Hey, remember how last week TikTok added new AI-generated content labels, and new rules against posting AI-generated content without them?
This would be one of the reasons why:
As you can see in this example, posted by social media expert Matt Navarra, TikTok’s currently seeing an influx of AI-created spam, with a simulated character presenting a horrendous tool that claims to “remove the clothes of any picture you want”.
Yeah, it’s all bad, and there’s a heap of profiles promoting the same thing in the app.
As many have warned, the rise of generative AI will facilitate all new types of spam attacks, by making it much easier to create a heap of profiles and videos like this, which aren’t going to dupe any real users, necessarily, but could get through each app’s detection systems, and gain more reach, even if they eventually do get removed.
Which, you would assume they will, given that TikTok now has very clear rules on such.
“We welcome the creativity that new artificial intelligence (AI) and other digital technologies may unlock. However, AI can make it more difficult to distinguish between fact and fiction, carrying both societal and individual risks. Synthetic or manipulated media that shows realistic scenes must be clearly disclosed. This can be done through the use of a sticker or caption, such as ‘synthetic’, ‘fake’, ‘not real’, or ‘altered’.”
Though, technically, I’m not 100% sure that this type of video would be covered by this policy, because while it does depict a real person, it’s not a “realistic scene”, as such. The policy is more geared towards hoax content, like The Pope in a Puffer Jacket, or the recent Pentagon bombing, that was created by AI.
But does a fake person promoting a trash app count in this context?
If it’s not yet in there, I assume that TikTok will expand its rules to cover such, because this is the type of content that could become very problematic, especially as more of these poorly scripted, robotic versions of people continue to crop up. And as the technology evolves, it’s going to get even harder to distinguish between real and fake people.
I mean, it’s pretty easy with the above clip, but some of the other examples of AI look pretty good.
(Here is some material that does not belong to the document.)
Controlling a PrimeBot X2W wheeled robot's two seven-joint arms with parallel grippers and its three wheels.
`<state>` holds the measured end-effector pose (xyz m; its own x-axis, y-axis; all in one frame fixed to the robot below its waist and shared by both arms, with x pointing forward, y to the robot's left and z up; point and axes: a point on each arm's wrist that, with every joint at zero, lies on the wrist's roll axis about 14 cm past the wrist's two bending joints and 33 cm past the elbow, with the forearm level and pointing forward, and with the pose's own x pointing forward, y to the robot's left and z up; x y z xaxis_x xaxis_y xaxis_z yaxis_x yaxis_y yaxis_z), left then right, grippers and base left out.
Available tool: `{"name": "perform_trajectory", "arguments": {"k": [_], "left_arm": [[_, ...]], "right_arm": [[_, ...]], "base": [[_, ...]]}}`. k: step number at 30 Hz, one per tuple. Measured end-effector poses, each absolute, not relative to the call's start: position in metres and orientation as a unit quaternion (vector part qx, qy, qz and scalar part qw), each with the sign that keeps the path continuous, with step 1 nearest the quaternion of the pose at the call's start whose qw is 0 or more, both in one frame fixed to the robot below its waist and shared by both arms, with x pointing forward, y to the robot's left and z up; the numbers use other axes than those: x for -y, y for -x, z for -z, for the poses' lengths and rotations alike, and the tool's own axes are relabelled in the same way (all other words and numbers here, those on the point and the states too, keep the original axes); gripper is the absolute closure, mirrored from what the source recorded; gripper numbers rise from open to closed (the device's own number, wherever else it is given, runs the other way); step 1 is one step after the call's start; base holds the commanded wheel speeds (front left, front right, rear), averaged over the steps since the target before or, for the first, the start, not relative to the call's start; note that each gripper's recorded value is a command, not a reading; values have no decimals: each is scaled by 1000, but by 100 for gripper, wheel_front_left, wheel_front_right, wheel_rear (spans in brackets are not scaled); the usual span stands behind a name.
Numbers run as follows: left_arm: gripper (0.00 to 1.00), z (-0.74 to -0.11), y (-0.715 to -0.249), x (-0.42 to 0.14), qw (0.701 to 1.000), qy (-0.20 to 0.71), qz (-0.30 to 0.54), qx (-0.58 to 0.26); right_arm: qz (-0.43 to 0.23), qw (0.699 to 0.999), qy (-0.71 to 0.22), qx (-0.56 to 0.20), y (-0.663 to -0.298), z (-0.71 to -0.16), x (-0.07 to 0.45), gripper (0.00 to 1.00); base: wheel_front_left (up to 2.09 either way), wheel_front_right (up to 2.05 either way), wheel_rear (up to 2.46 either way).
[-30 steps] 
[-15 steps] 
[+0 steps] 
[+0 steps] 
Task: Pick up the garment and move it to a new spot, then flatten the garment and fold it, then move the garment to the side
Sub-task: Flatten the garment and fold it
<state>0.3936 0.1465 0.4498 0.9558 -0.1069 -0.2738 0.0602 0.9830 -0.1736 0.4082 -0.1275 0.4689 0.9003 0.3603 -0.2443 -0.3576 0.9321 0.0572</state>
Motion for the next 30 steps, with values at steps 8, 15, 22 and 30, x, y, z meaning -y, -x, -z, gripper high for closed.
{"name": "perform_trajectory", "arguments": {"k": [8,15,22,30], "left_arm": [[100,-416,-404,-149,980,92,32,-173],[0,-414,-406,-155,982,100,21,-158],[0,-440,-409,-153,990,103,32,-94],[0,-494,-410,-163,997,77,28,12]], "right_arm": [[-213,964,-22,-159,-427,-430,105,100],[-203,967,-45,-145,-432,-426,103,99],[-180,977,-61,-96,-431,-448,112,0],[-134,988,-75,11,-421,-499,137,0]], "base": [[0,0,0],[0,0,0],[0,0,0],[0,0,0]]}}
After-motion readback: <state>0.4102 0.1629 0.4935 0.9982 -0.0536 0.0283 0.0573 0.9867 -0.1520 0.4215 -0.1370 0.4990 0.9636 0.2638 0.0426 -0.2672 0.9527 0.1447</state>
X owner Elon Musk has been one of the loudest voices warning about this, repeatedly highlighting the coming influx of spam that’ll be utilizing these new technologies.
As Musk notes, this is part of his own push to implement verification, as a means to filter out bot content. And while not everyone agrees that paid verification is the solution, the above examples from TikTok are exactly the type of thing that Musk is warning about, and trying to find a solution to address.
As such, you can expect every platform to introduce new AI content rules shortly, with Instagram also developing its own AI content labels, and YouTube working on its own tools to deal with the expected “AI tsunami”.
Because it is going to get worse.
Expect to see more bots in your social streams soon.